COLOMBO, SEPT 27: The role of the United Nations (UN) in Sri Lanka came under strong attack as foreign minister Lakshman Kadirgamar blasted the organisation’s officials here for commenting on the country’s ethnic conflict and said they should restrict their concern to “malaria and mosquitoes”. The UN had last week issued a statement expressing “deep concern” about rising civilian casualties in Sri Lanka. It mentioned the LTTE massacre of 50 villagers, as well as 21 deaths resulting from an Air Force bombing mission in north-eastern Sri Lanka.
The state-run Daily News today quoted Kadirgamar saying that the UN had no mandate to make these comments. “Who are they to be concerned about this? They should be concerned about malaria and mosquitoes,” Kadirgamar told the newspaper in New York, where he is attending the United Nations General Assembly session.
Kadirgamar said that with the exception of the UNHCR, which is involved in providing humanitarian assistance to refugees, other UN agencieshave mandates only for economic and social development activities. “But they are trying to expand their mandate,” he said.

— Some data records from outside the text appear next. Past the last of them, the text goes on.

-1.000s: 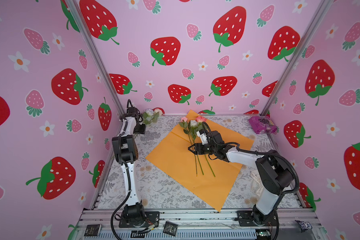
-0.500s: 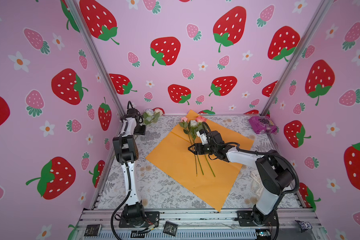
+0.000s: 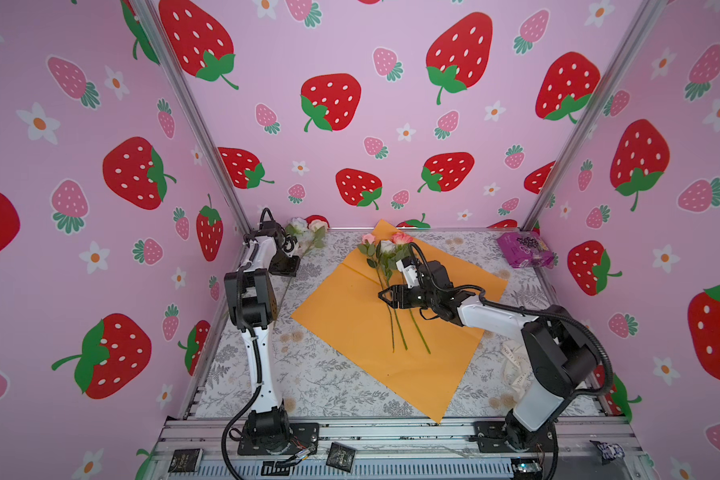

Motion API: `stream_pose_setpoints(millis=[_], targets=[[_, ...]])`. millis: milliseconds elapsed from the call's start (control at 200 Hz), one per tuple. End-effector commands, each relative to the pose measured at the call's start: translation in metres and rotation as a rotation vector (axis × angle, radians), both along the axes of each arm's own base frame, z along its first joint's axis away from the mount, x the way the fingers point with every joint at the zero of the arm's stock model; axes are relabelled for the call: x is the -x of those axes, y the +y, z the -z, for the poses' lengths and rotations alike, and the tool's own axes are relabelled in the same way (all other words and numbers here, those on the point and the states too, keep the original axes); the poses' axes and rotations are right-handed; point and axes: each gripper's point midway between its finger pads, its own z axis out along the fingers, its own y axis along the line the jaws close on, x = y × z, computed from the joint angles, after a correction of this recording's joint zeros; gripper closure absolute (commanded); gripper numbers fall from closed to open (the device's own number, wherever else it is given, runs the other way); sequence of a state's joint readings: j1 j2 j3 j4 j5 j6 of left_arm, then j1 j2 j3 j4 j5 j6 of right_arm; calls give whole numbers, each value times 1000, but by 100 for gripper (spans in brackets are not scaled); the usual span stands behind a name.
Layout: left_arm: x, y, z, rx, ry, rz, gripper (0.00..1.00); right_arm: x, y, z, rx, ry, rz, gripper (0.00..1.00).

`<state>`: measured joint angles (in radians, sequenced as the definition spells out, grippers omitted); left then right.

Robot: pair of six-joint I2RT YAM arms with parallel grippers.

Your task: Tie the bouquet of fake flowers

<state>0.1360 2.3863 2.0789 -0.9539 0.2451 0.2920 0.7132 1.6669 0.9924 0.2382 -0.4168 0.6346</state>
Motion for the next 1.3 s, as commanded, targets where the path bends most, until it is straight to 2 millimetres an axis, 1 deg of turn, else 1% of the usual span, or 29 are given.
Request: stream_pose_setpoints(millis=[0,65,85,90,100,105,110,120,205,260,315,370,420,485,520,575,615,645,695,815,885,1000,1055,1170,1296], targets=[[10,-41,-56,144,-67,40,100,0,-18,-19,1,-62,74,34],[20,-53,-73,195,-67,5,100,3,-33,-24,9,-87,115,34],[24,-55,-75,206,-61,-18,100,3,-38,-25,13,-93,132,34],[23,-56,-79,212,-69,-23,100,3,-40,-25,14,-95,138,34],[25,-58,-81,221,-70,-35,100,3,-42,-24,19,-95,146,33],[27,-59,-79,227,-62,-42,100,3,-44,-25,20,-97,151,33],[26,-60,-83,235,-74,-44,100,3,-47,-26,20,-101,162,33],[27,-62,-85,249,-74,-56,100,3,-49,-26,20,-102,168,33],[39,-93,-105,423,-86,-111,100,4,-76,-29,23,-117,254,33],[45,-107,-108,482,-81,-191,100,3,-94,-28,29,-109,302,32],[50,-129,-113,564,-69,-214,100,2,-109,-29,24,-108,334,32],[54,-146,-110,613,-32,-280,100,3,-120,-30,22,-107,355,32],[56,-172,-110,680,-14,-276,100,4,-129,-31,28,-104,374,32],[60,-205,-103,715,11,-286,100,6,-136,-31,32,-106,380,32],[63,-226,-99,724,24,-272,100,8,-139,-31,33,-107,385,32],[67,-252,-88,718,44,-297,100,9,-142,-31,34,-105,392,32],[68,-273,-85,730,37,-284,100,10,-145,-30,33,-105,397,32],[69,-284,-82,716,32,-289,100,11,-145,-30,29,-104,395,32],[70,-301,-82,695,7,-279,100,13,-145,-30,25,-99,393,32],[68,-333,-82,693,-46,-293,100,17,-144,-29,19,-90,381,32],[68,-344,-71,676,-38,-315,100,18,-143,-28,17,-87,371,32],[64,-360,-55,707,-29,-337,100,20,-142,-23,25,-76,359,32],[62,-360,-47,684,-39,-355,100,21,-141,-21,25,-70,348,32],[58,-354,-30,619,-83,-408,100,22,-138,-19,26,-60,329,32],[55,-365,-18,631,-62,-391,100,22,-136,-14,32,-48,317,32]])
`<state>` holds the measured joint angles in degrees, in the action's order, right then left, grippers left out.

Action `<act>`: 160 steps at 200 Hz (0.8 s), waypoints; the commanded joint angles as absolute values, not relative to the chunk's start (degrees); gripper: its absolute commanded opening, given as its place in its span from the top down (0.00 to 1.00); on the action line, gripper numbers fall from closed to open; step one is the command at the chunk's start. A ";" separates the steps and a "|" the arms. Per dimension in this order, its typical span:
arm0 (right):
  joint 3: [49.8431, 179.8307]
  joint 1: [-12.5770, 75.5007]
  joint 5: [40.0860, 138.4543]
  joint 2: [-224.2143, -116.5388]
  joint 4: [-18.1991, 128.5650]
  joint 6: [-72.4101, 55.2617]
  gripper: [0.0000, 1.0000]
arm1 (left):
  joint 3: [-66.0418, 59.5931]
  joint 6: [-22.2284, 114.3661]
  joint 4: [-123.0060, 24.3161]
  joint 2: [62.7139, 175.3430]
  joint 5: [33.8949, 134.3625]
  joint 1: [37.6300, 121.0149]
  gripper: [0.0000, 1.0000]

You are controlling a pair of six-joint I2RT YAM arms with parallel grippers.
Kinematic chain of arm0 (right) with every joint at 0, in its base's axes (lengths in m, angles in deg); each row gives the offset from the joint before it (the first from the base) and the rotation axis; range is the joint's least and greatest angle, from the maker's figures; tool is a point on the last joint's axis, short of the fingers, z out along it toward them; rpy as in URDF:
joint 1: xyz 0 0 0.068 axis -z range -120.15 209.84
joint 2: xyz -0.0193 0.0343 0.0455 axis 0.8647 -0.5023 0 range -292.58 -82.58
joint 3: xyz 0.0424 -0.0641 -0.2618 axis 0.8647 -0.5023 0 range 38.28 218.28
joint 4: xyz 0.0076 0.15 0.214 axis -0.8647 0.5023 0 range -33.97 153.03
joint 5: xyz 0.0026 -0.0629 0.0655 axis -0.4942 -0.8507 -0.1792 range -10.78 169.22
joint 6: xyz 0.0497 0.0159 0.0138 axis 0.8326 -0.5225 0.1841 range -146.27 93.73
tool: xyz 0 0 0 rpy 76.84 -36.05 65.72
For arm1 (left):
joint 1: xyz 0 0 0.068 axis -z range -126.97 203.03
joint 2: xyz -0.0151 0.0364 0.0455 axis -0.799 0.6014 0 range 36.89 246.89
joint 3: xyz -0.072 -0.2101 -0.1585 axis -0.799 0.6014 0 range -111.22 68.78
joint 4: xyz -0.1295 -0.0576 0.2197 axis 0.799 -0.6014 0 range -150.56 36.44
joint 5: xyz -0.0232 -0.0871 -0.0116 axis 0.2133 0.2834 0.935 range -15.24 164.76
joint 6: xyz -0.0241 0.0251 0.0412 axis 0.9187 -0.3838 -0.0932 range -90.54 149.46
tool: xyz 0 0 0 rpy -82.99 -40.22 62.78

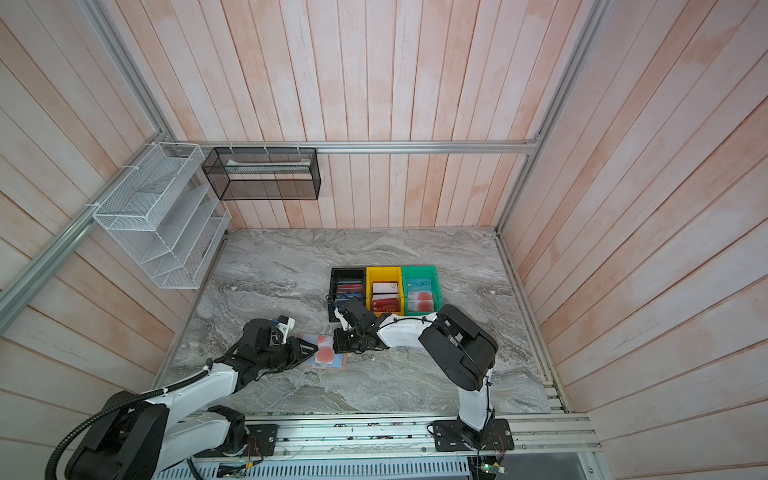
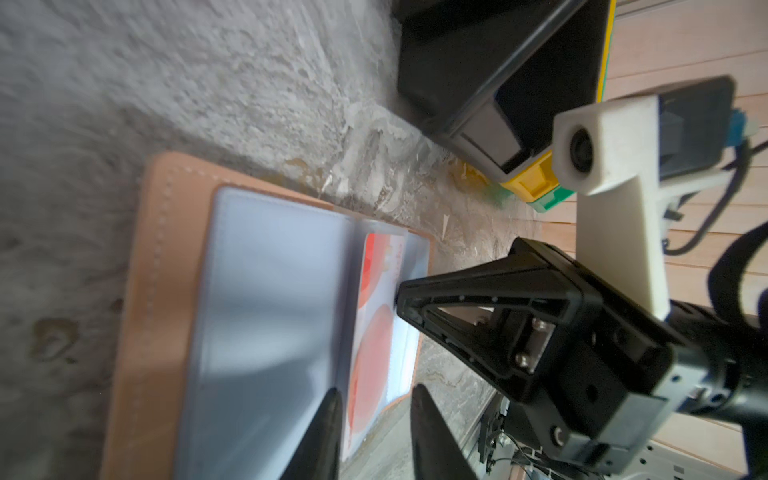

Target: Take the credit cards out of the card holder

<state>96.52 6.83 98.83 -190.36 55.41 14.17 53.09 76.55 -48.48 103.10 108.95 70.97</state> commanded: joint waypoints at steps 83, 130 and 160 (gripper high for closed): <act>96.16 6.41 99.08 -193.32 58.15 13.54 1.00 | 51.22 74.41 -40.95 111.64 111.87 69.38 0.74; 95.89 6.41 99.08 -193.23 58.19 13.54 1.00 | 51.02 74.86 -39.39 113.43 112.55 69.41 0.82; 95.90 6.39 99.10 -193.31 58.25 13.71 1.00 | 51.42 74.90 -40.13 112.82 112.31 69.38 0.85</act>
<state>96.52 6.83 99.71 -190.80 54.56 14.17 52.07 75.20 -40.99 113.18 111.84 69.59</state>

The foreign minister said he would “not tolerate this”, adding that had he been in Sri Lanka, he “would have summoned them and given them a dressing down”.
The indirect tongue-lashing came soon after Kadirgamar made an impassioned appeal at the UNGA for the adoption of a convention on suppressing terrorism and for united international action against the recruitment of child soldiers, of which the LTTE stands accused by the Sri Lankan government.
It is understood that the UN is in the process of drafting a reply to Kadirgamar’s outburst against its officials.
Kadirgamar also had harsh words for the International Committee of the Red Cross (ICRC), which too issued a statement condemning the two recent incidents in which civilians were killed.
“They should have drawn a distinction between the two, and not referred to the two incidents in the same breath. It looked as if theywere trying to make a virtue out of the retaliation,” he said, referring to the LTTE’s attack on villagers and the belief that it was an act of revenge for the Mullaithivu air-raid.
On an earlier occasion, the ICRC representative here was told off for commenting on an alleged air-raid on a church in Jaffna. The Geneva-based organisation then apologised to the government. Though dependent to a large extent on both the UN and ICRC for humanitarian aid, medical and technical assistance in and outside the conflict areas, the Sri Lankan establishment remains deeply suspicious of the motives of these two organisations.
After ICRC confirmed 21 civilian deaths in the recent air-raid in Mullaithivu, deputy defence minister Anuruddha Ratwatte also raised the issue of the accuracy of the organisation’s information “on air-strikes”.
Kadirgamar’s outburst against the two organisations has come at a time of heightened awareness in Sri Lanka of the role of the UN in East Timor. Questions have been raised in variousfora here, by supporters and opponents of the LTTE, if the precedent set by the UN in East Timor could be applied to Sri Lanka.